* [What this task involves]:
Omit the images and output every line of the data below exactly.

* [Supplied entries]:
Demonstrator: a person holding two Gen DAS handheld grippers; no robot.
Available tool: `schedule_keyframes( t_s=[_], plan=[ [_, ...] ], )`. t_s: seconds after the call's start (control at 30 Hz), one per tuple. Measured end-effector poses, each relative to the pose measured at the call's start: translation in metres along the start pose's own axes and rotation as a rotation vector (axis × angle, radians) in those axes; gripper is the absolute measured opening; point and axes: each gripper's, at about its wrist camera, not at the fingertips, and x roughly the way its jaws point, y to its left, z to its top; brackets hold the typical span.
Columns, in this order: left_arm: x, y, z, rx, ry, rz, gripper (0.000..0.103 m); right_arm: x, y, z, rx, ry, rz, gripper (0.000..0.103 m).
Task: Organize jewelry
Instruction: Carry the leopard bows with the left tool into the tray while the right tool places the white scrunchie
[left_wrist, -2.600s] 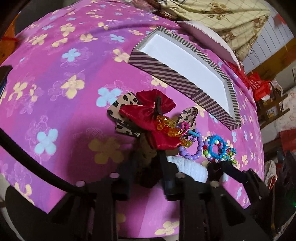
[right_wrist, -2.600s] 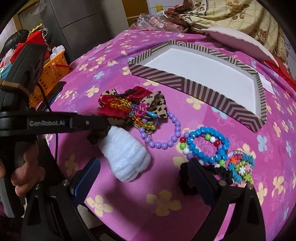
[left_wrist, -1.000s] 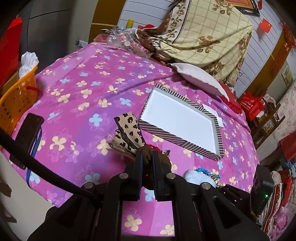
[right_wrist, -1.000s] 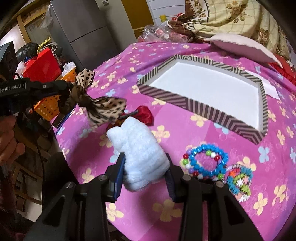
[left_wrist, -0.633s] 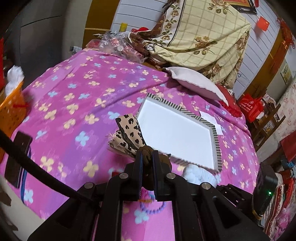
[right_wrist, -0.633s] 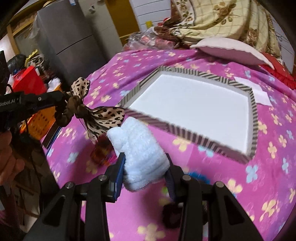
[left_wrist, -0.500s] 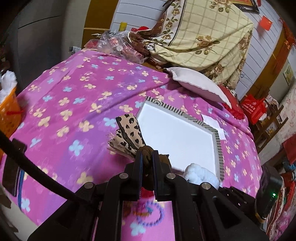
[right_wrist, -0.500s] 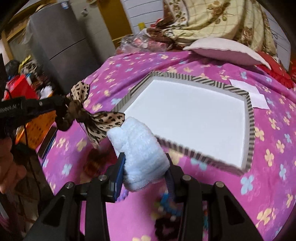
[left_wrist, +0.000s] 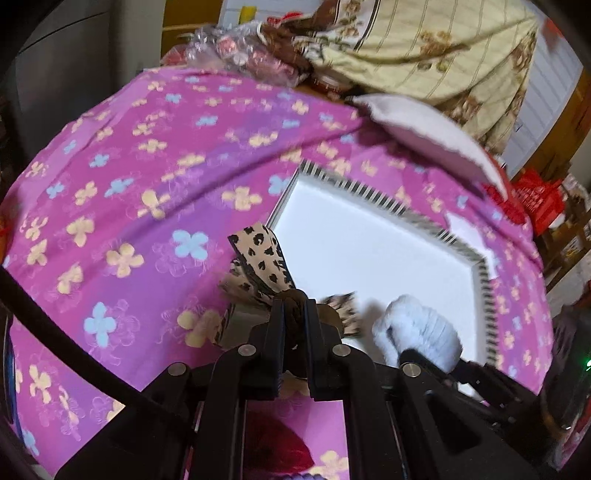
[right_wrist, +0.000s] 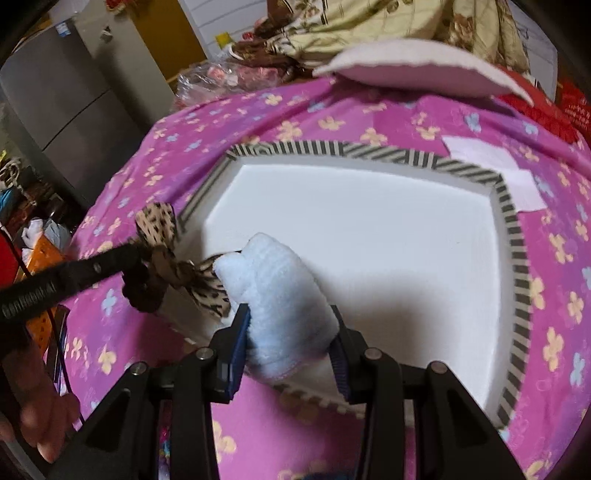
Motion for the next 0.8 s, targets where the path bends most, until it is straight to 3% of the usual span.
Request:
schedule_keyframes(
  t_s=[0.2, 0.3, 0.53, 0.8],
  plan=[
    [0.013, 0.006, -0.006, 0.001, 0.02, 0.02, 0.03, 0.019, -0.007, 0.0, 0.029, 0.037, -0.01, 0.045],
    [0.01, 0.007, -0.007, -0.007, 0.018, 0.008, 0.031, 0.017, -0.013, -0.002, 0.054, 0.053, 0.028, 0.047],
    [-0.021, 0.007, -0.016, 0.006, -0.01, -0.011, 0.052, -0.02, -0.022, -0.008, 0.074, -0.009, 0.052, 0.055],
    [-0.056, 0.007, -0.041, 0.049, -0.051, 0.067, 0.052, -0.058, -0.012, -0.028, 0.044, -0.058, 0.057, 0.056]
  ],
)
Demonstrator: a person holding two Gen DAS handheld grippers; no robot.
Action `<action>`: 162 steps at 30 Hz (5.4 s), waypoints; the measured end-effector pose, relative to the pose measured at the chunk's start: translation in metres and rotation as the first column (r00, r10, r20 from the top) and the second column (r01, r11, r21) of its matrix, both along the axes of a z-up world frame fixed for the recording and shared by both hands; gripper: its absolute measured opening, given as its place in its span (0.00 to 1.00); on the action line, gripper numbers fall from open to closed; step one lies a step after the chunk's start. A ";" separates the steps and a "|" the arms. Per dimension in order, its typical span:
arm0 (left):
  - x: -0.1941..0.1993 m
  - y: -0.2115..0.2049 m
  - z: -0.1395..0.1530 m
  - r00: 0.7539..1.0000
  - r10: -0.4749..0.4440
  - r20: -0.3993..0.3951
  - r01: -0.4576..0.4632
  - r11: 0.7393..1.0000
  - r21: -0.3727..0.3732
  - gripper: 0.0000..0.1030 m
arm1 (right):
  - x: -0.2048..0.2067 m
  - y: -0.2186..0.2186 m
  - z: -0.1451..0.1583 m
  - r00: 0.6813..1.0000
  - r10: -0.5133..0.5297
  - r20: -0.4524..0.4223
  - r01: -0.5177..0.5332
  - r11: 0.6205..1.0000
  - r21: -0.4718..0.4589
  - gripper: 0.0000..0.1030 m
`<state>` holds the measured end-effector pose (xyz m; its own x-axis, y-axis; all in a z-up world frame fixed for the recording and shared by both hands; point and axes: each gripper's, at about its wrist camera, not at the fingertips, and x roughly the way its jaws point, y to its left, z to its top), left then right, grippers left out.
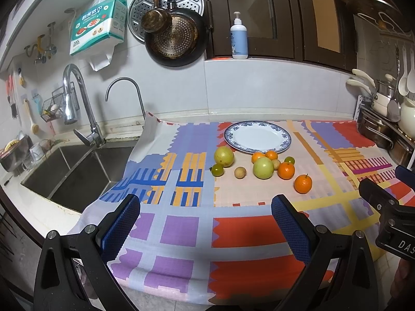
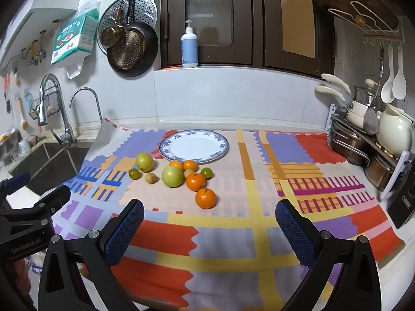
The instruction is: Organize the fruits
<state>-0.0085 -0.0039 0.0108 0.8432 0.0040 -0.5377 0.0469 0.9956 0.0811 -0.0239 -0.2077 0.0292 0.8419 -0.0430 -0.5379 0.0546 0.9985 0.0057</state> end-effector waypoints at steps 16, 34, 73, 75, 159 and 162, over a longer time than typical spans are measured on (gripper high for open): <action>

* [Final answer]:
Demonstrator: a person holding two Gen DAS handheld grippers; no robot.
Available tool: `schedule_keyframes( t_s=[_], plan=[ [_, ...] ], )`. t_s: seconds after the call's start (control at 30 Hz), one per tuple. Measured end-effector poses, each relative to the pose measured at the call's start: translation in metres along the start pose's own axes and rotation as a rotation vector (axis × angle, radians) in those axes; gripper is the absolute measured opening; point and axes: each gripper's, at about its wrist camera, not at the fingertips, and x roughly the way its jaws point, y to its left, z to its top; brackets hold the typical span.
Columns, in this order: left_arm: x, y, z, rx, ry, rz, gripper (0.000..0.103 m); right_arm: x, y, z, rx, ry, rz, gripper (0.000..0.103 m).
Task: Organize jewelry
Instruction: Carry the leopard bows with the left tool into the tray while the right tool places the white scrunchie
[left_wrist, -2.600s] 
[right_wrist, -2.600s] 
[left_wrist, -1.000s] 
[right_wrist, -1.000s] 
[left_wrist, -0.633s] 
[right_wrist, -0.633s] 
[left_wrist, -0.500s] 
[right_wrist, -0.500s] 
[left_wrist, +0.000s] 
[right_wrist, +0.000s] 
Motion for the next 0.8 s, targets where the path bends most, until it is straight to 3% of the usual span.
Request:
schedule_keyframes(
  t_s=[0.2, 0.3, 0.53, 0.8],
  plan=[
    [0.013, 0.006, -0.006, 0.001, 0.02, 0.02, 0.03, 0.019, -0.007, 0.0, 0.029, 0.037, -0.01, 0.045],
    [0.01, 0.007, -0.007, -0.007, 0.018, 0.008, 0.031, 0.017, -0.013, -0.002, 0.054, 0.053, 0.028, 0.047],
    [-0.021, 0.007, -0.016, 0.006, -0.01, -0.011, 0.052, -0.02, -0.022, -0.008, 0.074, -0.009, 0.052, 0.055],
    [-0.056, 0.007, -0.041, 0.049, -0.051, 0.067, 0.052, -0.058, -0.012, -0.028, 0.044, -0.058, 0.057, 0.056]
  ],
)
Demonstrator: a person holding two Gen DAS handheld grippers; no robot.
Action `<action>`: 162 steps at 30 Hz (5.4 s), waypoints; the measured end-effector pose, relative to the pose measured at the chunk's start: translation in metres and rotation as the first column (r00, r10, r20 from the top) and the second column (r01, r11, r21) of its matrix, both along the axes of a z-up world frame fixed for the recording and shared by both hands; gripper: its absolute measured opening, given as its place in its span (0.00 to 1.00); on the action line, gripper numbers fall from open to closed; step one lies a step after the chunk's start. A ";" separates the steps and a "|" the arms. Per dimension in order, its typical span:
arm0 (left):
  - x: -0.1941..0.1993 m
  - y: -0.2115..0.2049 m
  - z: -0.1395..0.1530 m
  - r00: 0.7539..1.0000
  - r10: -0.4749..0.4440
  - r20: -0.3993..0.3951
  - r01: -0.4576..0.4632
  - r11: 0.7393..1.0000
  - r21: -0.3727..0.3732
  - gripper: 0.0000..0.1030 m
arm1 (right):
  - x: -0.2048..0.2067 m
  - y: -0.2186..0.2186 m
  - z: -0.1451..0.1583 m
  - r00: 0.6813..1.0000
  - r10: -0.5133..0.5297
  - r20: -0.4524..0.4223
  - r01: -0.5177..0.5332
  - r11: 0.6205..1.0000
  - r21: -0.4718..0.4589
  - gripper: 0.0000..0.1030 m
`<state>` holds the measured end-effector pose (xyz m; its own x-axis, y-axis; all in a z-up world frame fixed for the recording and shared by both hands; point and axes: each gripper's, at about its wrist camera, not at the fingertips, and x roughly the way its jaws point, y to its left, z to its top), left then right, grippers left out.
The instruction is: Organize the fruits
<state>-0.0085 -0.0039 0.0108 0.8432 0.0040 -0.5377 0.0469 0.9956 0.0811 -0.0239 -0.2077 0.0292 0.8419 -0.0430 -0.5379 0.0546 0.9985 0.0057</state> end-effector waypoints at steps 16, 34, 73, 75, 159 and 162, over a longer time than typical spans are measured on (gripper high for open): <action>

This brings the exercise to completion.